#### Task:
The data needs to be returned in full, exactly as it reads.

#### Provided material:
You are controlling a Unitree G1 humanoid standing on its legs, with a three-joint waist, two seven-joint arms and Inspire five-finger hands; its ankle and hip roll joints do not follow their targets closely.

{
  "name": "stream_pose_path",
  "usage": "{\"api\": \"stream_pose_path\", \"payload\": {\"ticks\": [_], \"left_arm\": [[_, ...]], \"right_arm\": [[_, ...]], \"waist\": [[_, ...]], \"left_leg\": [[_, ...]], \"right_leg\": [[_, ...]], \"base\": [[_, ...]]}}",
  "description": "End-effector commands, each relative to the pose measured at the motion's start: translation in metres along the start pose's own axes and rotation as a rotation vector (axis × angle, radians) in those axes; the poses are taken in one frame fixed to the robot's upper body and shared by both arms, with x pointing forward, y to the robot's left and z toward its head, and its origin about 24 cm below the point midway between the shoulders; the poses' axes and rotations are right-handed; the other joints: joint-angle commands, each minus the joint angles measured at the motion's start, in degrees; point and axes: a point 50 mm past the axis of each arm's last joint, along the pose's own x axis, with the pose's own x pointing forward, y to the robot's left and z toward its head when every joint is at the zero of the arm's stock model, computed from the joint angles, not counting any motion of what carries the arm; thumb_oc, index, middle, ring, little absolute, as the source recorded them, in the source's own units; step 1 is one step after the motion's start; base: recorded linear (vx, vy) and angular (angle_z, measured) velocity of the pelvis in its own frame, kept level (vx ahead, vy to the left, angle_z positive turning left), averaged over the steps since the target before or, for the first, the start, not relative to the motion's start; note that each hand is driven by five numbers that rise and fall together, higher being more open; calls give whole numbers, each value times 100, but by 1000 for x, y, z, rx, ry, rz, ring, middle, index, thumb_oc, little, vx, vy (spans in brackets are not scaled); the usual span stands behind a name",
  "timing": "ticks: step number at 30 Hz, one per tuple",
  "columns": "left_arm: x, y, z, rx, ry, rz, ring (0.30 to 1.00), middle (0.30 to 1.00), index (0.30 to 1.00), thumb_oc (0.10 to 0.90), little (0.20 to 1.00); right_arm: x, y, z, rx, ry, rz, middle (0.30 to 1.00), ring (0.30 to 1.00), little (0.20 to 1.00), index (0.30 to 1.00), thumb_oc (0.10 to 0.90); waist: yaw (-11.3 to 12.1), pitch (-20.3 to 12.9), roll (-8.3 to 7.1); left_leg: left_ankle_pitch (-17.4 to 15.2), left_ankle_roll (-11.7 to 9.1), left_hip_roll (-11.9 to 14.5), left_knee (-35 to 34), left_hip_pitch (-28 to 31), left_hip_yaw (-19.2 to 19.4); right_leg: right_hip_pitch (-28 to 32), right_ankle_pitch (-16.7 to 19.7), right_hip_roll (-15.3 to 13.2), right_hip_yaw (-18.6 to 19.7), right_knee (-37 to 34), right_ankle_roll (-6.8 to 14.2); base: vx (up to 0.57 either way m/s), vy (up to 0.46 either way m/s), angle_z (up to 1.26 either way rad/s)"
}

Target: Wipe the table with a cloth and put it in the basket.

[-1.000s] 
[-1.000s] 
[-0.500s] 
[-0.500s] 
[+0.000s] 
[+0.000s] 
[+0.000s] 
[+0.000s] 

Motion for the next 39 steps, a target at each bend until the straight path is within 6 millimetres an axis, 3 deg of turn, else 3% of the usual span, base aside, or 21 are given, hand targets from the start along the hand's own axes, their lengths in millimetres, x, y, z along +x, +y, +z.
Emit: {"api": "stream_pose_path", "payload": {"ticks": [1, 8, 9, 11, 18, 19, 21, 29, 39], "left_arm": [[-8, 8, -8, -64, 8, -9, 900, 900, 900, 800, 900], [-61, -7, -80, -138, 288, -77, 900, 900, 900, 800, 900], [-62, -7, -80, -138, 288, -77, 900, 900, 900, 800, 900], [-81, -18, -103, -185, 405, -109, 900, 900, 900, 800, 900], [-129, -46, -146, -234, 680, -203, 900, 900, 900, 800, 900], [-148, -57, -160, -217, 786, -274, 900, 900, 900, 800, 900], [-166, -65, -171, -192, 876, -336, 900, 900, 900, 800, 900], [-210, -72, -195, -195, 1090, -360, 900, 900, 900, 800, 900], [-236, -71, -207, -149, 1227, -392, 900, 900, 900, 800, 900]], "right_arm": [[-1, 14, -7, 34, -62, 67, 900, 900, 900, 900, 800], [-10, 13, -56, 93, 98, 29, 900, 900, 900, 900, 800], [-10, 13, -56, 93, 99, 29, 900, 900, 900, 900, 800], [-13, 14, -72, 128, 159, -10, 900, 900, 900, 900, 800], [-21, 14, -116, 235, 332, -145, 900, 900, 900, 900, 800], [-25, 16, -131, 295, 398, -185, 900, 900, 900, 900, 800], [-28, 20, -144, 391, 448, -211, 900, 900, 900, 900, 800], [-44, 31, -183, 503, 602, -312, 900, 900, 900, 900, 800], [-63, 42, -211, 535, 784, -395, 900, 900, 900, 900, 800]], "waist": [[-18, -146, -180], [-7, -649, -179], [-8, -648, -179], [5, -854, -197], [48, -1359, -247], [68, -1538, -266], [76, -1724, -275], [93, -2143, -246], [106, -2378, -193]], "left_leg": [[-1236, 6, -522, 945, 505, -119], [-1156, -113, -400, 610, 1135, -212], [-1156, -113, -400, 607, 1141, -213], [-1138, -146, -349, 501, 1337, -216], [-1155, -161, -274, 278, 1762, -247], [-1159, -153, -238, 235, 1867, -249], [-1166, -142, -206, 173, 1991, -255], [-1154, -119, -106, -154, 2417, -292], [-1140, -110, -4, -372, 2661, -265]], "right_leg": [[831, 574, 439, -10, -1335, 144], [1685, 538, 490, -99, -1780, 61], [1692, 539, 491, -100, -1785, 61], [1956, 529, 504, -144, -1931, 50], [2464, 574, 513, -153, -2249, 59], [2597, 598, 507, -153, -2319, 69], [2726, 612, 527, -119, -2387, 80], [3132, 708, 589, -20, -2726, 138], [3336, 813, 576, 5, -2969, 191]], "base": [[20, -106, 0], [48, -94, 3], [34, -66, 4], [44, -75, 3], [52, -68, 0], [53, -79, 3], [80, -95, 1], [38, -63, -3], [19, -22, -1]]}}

#### Solution for this task:
You are controlling a Unitree G1 humanoid standing on its legs, with a three-joint waist, two seven-joint arms and Inspire five-finger hands; its ankle and hip roll joints do not follow their targets closely.

{
  "name": "stream_pose_path",
  "usage": "{\"api\": \"stream_pose_path\", \"payload\": {\"ticks\": [_], \"left_arm\": [[_, ...]], \"right_arm\": [[_, ...]], \"waist\": [[_, ...]], \"left_leg\": [[_, ...]], \"right_leg\": [[_, ...]], \"base\": [[_, ...]]}}",
  "description": "End-effector commands, each relative to the pose measured at the motion's start: translation in metres along the start pose's own axes and rotation as a rotation vector (axis × angle, radians) in those axes; the poses are taken in one frame fixed to the robot's upper body and shared by both arms, with x pointing forward, y to the robot's left and z toward its head, and its origin about 24 cm below the point midway between the shoulders; the poses' axes and rotations are right-handed; the other joints: joint-angle commands, each minus the joint angles measured at the motion's start, in degrees; point and axes: a point 50 mm past the axis of each arm's last joint, along the pose's own x axis, with the pose's own x pointing forward, y to the robot's left and z toward its head when every joint is at the zero of the arm's stock model, computed from the joint angles, not counting any motion of what carries the arm; thumb_oc, index, middle, ring, little absolute, as the source recorded them, in the source's own units; step 1 is one step after the motion's start; base: recorded linear (vx, vy) and angular (angle_z, measured) velocity of the pelvis in its own frame, kept level (vx ahead, vy to the left, angle_z positive turning left), averaged over the steps since the target before or, for the first, the start, not relative to the motion's start; note that each hand is driven by five numbers that rise and fall together, higher being more open; calls give whole numbers, each value times 100, but by 1000 for x, y, z, rx, ry, rz, ring, middle, index, thumb_oc, little, vx, vy (spans in brackets are not scaled); the usual span stands behind a name",
  "timing": "ticks: step number at 30 Hz, one per tuple",
  "columns": "left_arm: x, y, z, rx, ry, rz, ring (0.30 to 1.00), middle (0.30 to 1.00), index (0.30 to 1.00), thumb_oc (0.10 to 0.90), little (0.20 to 1.00); right_arm: x, y, z, rx, ry, rz, middle (0.30 to 1.00), ring (0.30 to 1.00), little (0.20 to 1.00), index (0.30 to 1.00), thumb_oc (0.10 to 0.90); waist: yaw (-11.3 to 12.1), pitch (-20.3 to 12.9), roll (-8.3 to 7.1); left_leg: left_ankle_pitch (-17.4 to 15.2), left_ankle_roll (-11.7 to 9.1), left_hip_roll (-11.9 to 14.5), left_knee (-35 to 34), left_hip_pitch (-28 to 31), left_hip_yaw (-19.2 to 19.4); right_leg: right_hip_pitch (-28 to 32), right_ankle_pitch (-16.7 to 19.7), right_hip_roll (-15.3 to 13.2), right_hip_yaw (-18.6 to 19.7), right_knee (-37 to 34), right_ankle_roll (-6.8 to 14.2); base: vx (up to 0.57 either way m/s), vy (up to 0.46 either way m/s), angle_z (up to 1.26 either way rad/s)"
}

Target: Wipe the table with a cloth and put it in the basket.

[-1.000s] 
[-1.000s] 
[-0.500s] 
[-0.500s] 
[+0.000s] 
[+0.000s] 
[+0.000s] 
[+0.000s] 

Motion for the next 39 steps, a target at each bend until the straight path is within 6 millimetres an axis, 3 deg of turn, else 3% of the usual span, base aside, or 21 are given, hand targets from the start along the hand's own axes, their lengths in millimetres, x, y, z along +x, +y, +z.
Emit: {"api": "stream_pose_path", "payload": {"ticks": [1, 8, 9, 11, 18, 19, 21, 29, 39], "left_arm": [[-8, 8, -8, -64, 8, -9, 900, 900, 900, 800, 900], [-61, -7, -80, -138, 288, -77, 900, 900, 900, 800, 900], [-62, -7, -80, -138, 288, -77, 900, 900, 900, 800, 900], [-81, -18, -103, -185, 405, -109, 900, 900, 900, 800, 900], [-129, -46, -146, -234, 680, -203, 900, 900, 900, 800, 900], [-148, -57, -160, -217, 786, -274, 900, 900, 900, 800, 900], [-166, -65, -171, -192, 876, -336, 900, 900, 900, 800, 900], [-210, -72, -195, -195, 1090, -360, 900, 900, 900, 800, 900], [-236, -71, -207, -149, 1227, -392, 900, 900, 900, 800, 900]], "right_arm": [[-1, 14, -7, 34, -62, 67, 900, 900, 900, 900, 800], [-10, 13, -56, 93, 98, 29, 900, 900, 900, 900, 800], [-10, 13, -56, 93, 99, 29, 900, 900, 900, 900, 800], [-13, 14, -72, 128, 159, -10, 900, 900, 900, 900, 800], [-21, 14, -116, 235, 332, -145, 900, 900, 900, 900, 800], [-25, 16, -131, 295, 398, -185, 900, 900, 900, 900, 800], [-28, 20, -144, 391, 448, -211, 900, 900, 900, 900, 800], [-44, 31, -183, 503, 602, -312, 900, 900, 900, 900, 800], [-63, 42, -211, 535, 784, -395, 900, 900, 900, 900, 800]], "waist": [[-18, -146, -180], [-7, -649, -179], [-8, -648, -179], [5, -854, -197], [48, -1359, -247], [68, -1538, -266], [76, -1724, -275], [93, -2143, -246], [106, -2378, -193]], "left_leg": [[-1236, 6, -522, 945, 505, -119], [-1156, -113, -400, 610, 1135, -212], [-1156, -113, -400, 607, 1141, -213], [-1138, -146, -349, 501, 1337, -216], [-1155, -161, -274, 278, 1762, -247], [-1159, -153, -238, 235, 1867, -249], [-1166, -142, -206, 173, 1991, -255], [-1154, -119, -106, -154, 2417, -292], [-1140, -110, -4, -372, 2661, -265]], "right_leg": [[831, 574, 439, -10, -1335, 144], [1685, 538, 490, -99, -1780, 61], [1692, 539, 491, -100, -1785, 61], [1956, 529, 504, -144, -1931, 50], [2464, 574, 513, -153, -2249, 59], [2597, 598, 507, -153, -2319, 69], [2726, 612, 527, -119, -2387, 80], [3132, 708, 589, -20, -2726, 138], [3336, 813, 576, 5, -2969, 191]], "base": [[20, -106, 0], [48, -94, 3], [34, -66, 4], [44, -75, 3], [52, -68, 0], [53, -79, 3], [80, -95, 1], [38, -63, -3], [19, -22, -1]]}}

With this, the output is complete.